As a young man, he studied at a military academy and also took a brief course in medicine before becoming a soldier. He became a spy for the Korean government in 1939, after Japan had seized areas on the China coast. Oki's task was to enter parts of southern Asia and cooperate with Islamic independence movements. As a cover for this, he went to Tibet to train as a lama. At that time, this was a purely utilitarian move without religious significance.

His religious experience was later stimulated when he was arrested on an assignment in Iran and thrown in jail, with a leg chain and an iron ball. He shared a cell with an older man who, although facing a death sentence, was always serene and peaceful. Oki himself was scared that he would be executed, so he became a pupil of the older man, learning from his chanting, meditation, and religious observances that gave him serenity. Later, both men were freed when a raiding party liberated the jail. Oki's first teacher turned out to be Hoseini-shi, father of the Ayatollah Khomeini, the former spiritual leader of Islam in Iran.

After the war was over, Oki concentrated on earning a living. He ran a medical clinic and also operated a profitable smuggling business between Japan, Korea, and Taiwan. Becoming dissatisfied with material success, he joined a Japanese peace movement, but was soon disillusioned. He decided to become a Zen monk. He divorced his wife, built six orphanages, gave away the remainder of his money, and joined a monastery. After some time he grew restless in the monastery and concluded that he should do something more practical than simply purifying himself.

United Nations Educational, Scientific, and Cultural Organization (UNESCO) officials employed him to work for peace in India and Pakistan, where he lectured, practiced medicine, and taught practical skills in housing and food production. He stayed at the ashram of Mahatma Gandhi in India, where the concept of yoga in relation to practical life matured in Oki's experience.

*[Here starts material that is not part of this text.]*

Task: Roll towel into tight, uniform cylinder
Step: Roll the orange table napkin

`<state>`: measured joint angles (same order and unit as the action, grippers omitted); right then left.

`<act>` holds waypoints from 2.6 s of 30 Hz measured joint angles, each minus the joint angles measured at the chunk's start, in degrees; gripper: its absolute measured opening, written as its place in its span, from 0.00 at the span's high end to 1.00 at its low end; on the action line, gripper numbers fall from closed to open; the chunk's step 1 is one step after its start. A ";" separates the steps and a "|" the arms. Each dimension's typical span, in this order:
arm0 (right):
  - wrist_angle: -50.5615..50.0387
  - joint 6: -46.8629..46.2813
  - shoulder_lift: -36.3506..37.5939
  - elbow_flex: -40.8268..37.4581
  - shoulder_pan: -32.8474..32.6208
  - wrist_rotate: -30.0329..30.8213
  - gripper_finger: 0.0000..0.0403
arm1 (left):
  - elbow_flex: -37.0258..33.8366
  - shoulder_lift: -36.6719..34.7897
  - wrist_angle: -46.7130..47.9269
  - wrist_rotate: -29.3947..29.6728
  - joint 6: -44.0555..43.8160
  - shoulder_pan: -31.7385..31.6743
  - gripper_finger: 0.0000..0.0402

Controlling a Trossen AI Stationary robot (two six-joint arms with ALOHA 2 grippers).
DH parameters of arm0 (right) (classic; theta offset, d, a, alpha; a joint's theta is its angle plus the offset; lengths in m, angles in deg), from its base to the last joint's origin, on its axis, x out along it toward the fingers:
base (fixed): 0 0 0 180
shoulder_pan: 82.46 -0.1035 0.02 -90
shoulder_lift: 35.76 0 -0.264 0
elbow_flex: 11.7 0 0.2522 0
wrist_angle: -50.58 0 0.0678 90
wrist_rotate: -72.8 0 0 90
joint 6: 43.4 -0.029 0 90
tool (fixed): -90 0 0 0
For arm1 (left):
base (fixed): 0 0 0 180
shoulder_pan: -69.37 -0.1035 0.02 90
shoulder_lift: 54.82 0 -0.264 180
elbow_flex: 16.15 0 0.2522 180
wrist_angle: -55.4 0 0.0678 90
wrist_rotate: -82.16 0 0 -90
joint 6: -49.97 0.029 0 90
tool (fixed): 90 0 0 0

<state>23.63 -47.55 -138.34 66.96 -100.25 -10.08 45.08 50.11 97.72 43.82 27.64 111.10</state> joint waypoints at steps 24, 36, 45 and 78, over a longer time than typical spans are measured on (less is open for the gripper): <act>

During 1960 he worked as a researcher for a Japanese newspaper, traveling Europe and North America and lecturing on Zen to religious groups. In 1962 the Buddhist Society of America invited him to teach yoga. Oki also taught in Brazil before returning to Japan, where he founded the International Oki Yoga Institute in Mishima in 1967. He has since authored a number of books on healing, mastered thirty-two martial arts and taught them to students from all walks of life, and has given private lectures on the Oki yoga system to the Japanese royal family.

Oki has been criticized for violence in his teaching sessions by people who are unaware of the traditional use of a training stick in the old Zen tradition. However, his success with students and his uncompromisingly individualistic attitude to teaching and living rank him as a kind of Japanese Gurdjieff.

Sources:

"Behind the Scenes of Oki Yoga." East West Journal 15, 9 (September 1985).